Exercise details: Only the lines from the one containing "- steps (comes" through the one containing "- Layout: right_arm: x" should be printed, exactly as they appear below, with both ends included.

Available data:
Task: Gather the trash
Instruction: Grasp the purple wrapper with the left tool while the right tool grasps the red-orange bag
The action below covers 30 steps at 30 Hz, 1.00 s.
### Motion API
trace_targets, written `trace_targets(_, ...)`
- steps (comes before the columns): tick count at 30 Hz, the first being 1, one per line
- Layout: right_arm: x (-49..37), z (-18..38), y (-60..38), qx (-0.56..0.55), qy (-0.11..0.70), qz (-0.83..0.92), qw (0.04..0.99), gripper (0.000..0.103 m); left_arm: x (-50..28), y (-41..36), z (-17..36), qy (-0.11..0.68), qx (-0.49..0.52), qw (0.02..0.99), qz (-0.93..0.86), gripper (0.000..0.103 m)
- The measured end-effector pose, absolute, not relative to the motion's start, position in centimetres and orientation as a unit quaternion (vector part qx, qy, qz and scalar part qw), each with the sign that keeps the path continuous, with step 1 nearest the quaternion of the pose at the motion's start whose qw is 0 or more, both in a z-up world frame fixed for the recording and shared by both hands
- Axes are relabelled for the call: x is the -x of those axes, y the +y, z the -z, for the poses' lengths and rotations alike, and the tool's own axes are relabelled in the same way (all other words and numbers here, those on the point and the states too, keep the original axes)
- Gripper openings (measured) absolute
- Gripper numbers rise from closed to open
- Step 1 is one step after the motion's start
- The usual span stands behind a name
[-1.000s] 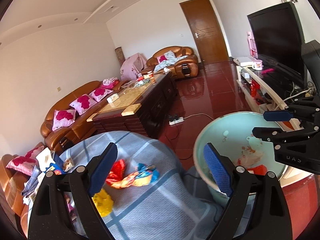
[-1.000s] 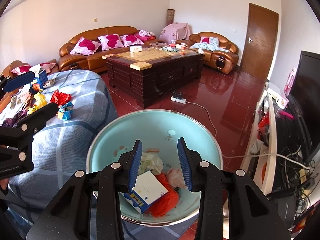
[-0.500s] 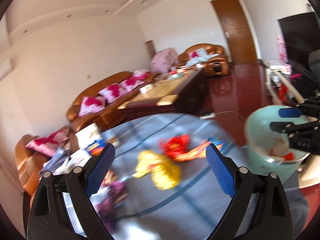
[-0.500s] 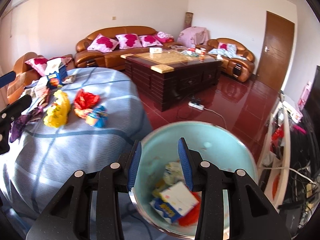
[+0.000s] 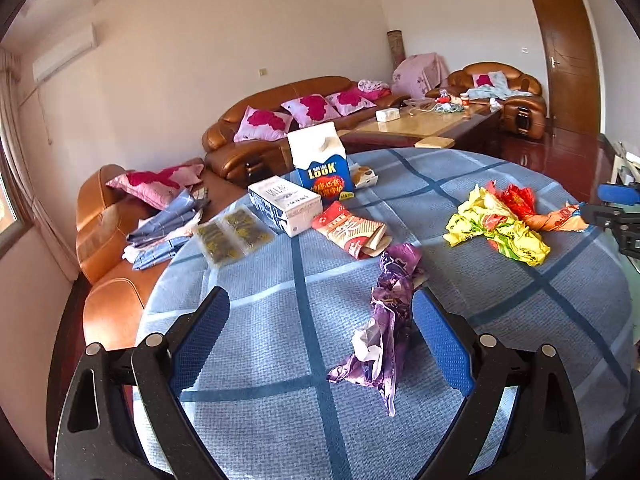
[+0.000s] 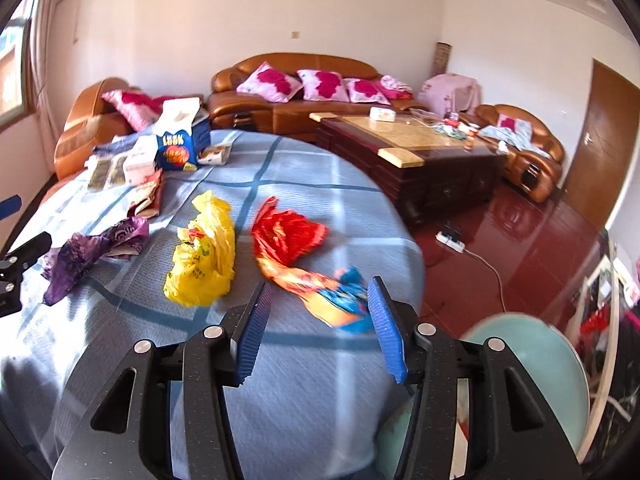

Response to this task:
- steps (comes before the columns): tick count at 30 Hz, the first being 1, one per line
- Layout: right_arm: x (-49..37), z (-18..38), y (-60..38), qx (-0.56..0.55), qy (-0.11..0.70), qz (-0.83..0.92), qw (0.04..0.99), gripper (0.000..0.103 m); left_arm: x (-50..28), y (-41..36), z (-17..36), qy (-0.11..0.68), qx (-0.49..0.52), qw (0.02..0.99), qz (-0.93..0.86), gripper (0.000..0.103 m)

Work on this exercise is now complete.